Bleibt die Frage: Soll man Bäume überhaupt essen? Immerhin ist der Wald durch den Klimawandel und Fieslinge wie den Borkenkäfer ja gefährdet. Ökologisch gesehen spricht einiges dafür. Slowfood sagt über gefährdete Tierrassen: Was bedroht ist, soll man essen. Denn so entsteht Nachfrage. Die schütze den Fortbestand. Dieses Prinzip könne man durchaus auf Bäume übertragen, findet Cisar-Erlach. Ein paar Dinge muss man aber beachten, wenn man Holz isst. Im Grunde sei es wie beim Pilzesammeln, sagt Cisar-Erlach: Für den Eigengebrauch ist Sammeln erlaubt. Allerdings müsse man sich erkundigen, wem der Wald gehört, in dem man Nadeln, Sprossen und Zweige pflückt. Und wenn man das tut, dann bitte so, dass der Baum nicht zu Schaden kommt, also nicht zu viel nehmen und besser an der Seite als an der Spitze. Außerdem muss man sich natürlich sicher sein, dass der Baum nicht giftig ist. Das sind zwar die wenigsten, aber eine Eibe zum Beispiel sollte man besser nicht auftischen.
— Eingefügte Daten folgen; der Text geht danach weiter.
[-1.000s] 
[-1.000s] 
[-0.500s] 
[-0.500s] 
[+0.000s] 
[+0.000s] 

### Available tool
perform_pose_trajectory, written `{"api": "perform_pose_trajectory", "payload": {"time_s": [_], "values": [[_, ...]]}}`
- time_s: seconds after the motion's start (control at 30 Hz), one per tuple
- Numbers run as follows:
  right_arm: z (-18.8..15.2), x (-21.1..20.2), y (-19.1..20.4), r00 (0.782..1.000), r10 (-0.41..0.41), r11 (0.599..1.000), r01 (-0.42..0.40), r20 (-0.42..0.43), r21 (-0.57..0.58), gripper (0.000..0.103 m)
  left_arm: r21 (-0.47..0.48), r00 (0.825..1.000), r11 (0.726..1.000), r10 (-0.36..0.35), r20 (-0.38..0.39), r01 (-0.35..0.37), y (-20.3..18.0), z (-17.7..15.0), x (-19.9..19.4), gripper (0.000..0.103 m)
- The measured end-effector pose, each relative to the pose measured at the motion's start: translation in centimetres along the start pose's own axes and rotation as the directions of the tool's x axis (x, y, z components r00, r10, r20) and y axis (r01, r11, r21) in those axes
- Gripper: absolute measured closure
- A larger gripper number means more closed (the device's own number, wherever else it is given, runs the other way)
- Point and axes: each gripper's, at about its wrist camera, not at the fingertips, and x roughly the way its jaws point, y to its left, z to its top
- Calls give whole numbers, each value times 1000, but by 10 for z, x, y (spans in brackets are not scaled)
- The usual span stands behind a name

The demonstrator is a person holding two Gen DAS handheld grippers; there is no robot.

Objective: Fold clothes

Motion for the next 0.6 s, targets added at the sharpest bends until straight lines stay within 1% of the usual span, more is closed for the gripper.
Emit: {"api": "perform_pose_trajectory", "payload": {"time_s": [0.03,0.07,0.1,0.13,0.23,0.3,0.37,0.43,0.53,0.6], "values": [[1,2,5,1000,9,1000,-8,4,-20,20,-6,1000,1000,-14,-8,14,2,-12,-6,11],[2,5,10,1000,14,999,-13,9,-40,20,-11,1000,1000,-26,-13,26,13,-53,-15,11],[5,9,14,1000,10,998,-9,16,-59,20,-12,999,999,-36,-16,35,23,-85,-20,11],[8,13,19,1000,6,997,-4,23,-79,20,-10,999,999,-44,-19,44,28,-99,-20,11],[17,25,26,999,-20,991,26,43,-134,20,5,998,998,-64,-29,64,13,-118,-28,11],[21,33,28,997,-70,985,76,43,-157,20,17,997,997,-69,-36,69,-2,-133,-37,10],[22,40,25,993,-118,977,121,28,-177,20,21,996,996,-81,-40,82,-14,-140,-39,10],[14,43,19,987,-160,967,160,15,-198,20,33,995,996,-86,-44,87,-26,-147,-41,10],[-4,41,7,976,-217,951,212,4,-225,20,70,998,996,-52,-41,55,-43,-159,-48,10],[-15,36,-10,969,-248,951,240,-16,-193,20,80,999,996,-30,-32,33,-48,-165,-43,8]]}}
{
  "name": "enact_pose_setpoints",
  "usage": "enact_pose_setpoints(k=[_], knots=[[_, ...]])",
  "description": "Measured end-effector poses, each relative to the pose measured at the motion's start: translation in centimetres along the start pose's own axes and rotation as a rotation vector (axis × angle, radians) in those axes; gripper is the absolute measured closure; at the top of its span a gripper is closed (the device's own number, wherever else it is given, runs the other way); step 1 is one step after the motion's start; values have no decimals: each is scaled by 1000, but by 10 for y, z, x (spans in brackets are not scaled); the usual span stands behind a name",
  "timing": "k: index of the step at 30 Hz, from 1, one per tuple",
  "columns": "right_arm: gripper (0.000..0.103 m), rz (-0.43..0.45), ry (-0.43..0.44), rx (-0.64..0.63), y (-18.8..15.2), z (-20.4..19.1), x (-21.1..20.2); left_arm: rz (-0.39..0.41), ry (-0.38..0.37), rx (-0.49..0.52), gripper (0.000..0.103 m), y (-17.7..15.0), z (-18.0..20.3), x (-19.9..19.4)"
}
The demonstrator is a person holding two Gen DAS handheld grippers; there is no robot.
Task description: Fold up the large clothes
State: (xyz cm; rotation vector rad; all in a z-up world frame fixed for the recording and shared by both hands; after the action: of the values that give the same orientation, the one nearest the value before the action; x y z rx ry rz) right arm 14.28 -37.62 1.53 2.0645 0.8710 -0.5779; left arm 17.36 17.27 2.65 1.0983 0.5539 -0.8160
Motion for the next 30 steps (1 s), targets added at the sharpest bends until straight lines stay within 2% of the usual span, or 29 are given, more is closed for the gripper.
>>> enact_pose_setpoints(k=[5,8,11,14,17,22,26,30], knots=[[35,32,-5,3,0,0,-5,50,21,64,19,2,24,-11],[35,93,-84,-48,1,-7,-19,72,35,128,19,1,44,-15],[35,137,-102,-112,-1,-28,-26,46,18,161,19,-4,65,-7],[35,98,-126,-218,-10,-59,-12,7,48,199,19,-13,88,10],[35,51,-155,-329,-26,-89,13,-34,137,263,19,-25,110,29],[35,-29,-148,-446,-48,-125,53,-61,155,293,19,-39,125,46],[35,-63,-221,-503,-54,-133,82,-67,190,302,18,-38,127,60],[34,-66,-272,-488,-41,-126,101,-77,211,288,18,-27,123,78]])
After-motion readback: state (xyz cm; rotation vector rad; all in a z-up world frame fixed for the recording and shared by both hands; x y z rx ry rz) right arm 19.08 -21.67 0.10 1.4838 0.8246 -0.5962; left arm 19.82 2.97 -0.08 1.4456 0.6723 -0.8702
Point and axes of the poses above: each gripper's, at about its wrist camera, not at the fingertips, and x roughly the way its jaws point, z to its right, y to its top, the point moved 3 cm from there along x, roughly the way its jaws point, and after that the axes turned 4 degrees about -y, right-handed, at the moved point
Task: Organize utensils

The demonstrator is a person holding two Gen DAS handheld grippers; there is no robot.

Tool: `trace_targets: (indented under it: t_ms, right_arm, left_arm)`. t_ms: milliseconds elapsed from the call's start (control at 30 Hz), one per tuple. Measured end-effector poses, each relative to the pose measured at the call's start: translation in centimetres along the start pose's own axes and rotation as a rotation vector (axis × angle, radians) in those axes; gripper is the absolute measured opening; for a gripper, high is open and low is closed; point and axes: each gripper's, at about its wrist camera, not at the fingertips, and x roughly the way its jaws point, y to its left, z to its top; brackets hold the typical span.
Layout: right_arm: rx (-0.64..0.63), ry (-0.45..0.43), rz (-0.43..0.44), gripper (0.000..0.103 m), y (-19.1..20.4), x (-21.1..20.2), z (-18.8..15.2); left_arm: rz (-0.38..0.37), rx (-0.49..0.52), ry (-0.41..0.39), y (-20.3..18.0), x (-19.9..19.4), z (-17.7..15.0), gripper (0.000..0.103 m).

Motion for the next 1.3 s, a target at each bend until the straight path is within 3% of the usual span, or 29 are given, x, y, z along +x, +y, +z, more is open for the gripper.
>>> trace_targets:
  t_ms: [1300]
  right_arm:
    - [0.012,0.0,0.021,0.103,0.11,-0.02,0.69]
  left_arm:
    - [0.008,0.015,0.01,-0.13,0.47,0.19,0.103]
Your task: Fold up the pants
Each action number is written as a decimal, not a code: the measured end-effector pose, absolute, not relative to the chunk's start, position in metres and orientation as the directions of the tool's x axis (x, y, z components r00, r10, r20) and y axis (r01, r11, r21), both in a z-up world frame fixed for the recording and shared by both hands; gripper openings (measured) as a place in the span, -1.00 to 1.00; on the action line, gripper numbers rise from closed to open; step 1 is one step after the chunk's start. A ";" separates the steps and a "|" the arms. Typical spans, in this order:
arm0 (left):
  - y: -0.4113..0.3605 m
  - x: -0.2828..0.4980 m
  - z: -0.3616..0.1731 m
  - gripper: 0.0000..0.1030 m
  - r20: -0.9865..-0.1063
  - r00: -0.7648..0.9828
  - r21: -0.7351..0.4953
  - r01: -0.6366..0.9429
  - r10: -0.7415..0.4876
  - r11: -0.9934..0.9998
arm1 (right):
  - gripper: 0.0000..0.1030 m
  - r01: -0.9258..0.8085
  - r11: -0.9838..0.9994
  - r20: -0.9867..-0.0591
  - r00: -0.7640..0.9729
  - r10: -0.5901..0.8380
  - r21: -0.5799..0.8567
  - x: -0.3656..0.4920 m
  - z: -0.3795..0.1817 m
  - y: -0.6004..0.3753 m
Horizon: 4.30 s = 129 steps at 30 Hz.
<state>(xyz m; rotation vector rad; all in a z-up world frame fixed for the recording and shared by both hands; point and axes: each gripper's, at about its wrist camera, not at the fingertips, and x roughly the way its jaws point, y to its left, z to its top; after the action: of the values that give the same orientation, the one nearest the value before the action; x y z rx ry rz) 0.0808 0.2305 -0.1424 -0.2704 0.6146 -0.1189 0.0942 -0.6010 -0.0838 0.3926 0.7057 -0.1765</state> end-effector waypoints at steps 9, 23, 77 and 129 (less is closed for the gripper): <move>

Das würden die Biber ja auch nicht. Die knabbern lieber Laubbäume.

REZEPTE

Tee aus Nadeln

Einen frischen, feinaromatischen Tee kann man aus Kiefern-, Tannen- und /oder Lärchennadeln brühen. Dazu ein Büschel Nadeln pflücken, gut waschen, mit kochendem Wasser aufgießen und 5 bis 10 Minuten ziehen lassen. Das ergibt einen ganz besonderen Tee. Aber auch aus dem ganzen Ast kann man einen Tee brühen, der eine rötliche Farbe und einen etwas intensiveren Geschmack hat. Das klappt am besten mit einem frischen Kiefernast inklusive Rinde und Kambium, also der weichen Schicht zwischen der Rinde und dem Splintholz in der Mitte. Einen frischen Kiefernast von etwa zwei Zentimetern Durchmesser in einen halben Zentimeter dicke Scheiben schneiden (etwa mit der Gartenschere), gut säubern, mit kochendem Wasser aufgießen und 10 Minuten ziehen lassen.

Aus den Nadeln und den Astscheiben kann man einen Tee brühen.
Aus den Nadeln und den Astscheiben kann man einen Tee brühen.

© Artur Cisar-Erlach

Kiefernnadelpesto

Zutaten (für 2 Personen)

100 g Walnüsse 10 g frische Kiefernnadeln 35 g Parmesan 55 g Olivenöl 75 ml Wasser Salz

Zubereitung
Kiefernnadeln haben ein frisches, etwas zitroniges Aroma, aber auch harzige Noten. Und keine Angst, sie sind auch nicht härter als etwa die von Rosmarin. Alle Zutaten in einen Mixer geben, gut verquirlen und sorgfältig pürieren. Wer die Paste noch etwas cremiger haben möchte, kann einen Schuss Wasser zugeben. Das Pesto passt gut zu Pasta, geröstetem Wurzelgemüse, gegrilltem Fleisch oder zu Brot, einfach als herzhafter Aufstrich.

Es muss nicht immer Basilikum sein: Auch mit Kiefernnadeln gelingt ein cremiges Pesto.
Es muss nicht immer Basilikum sein: Auch mit Kiefernnadeln gelingt ein cremiges Pesto.

© Artur Cisar-Erlach

Planked Salmon

Das haben die nordamerikanischen Ureinwohner schon so gemacht: Man platziert ein daumendickes Brett zwischen Hitzequelle und dem Grillgut, etwa einem Lachs. Als Brett bieten sich Harthölzer an, etwa von Obstbäumen wie Apfel, Kirsche, Pflaume oder Erle, Buche oder aber Hickory, weil diese Sorten nicht so leicht brennen. Wenn man vorsichtig ist, funktionieren auch Nadelhölzer wie die Zeder, die ein wunderbares Aroma hat. Das Holz wird eine Stunde vor dem Grillen im Wasser eingelegt und beschwert, dann kurz über direktem Feuer „aufgewärmt“. Der Fisch wird danach draufgelegt und etwas abseits der Flammen indirekt gegrillt. Währenddessen den Fisch immer mal mit Zitronensaft und Ahornsirup bestreichen. Nach etwa 20 Minuten ist der Lachs fertig gegart.

Grillen, mal anders: Der Planked Salmon ist ein Klassiker in Nordamerika.
Grillen, mal anders: Der Planked Salmon ist ein Klassiker in Nordamerika.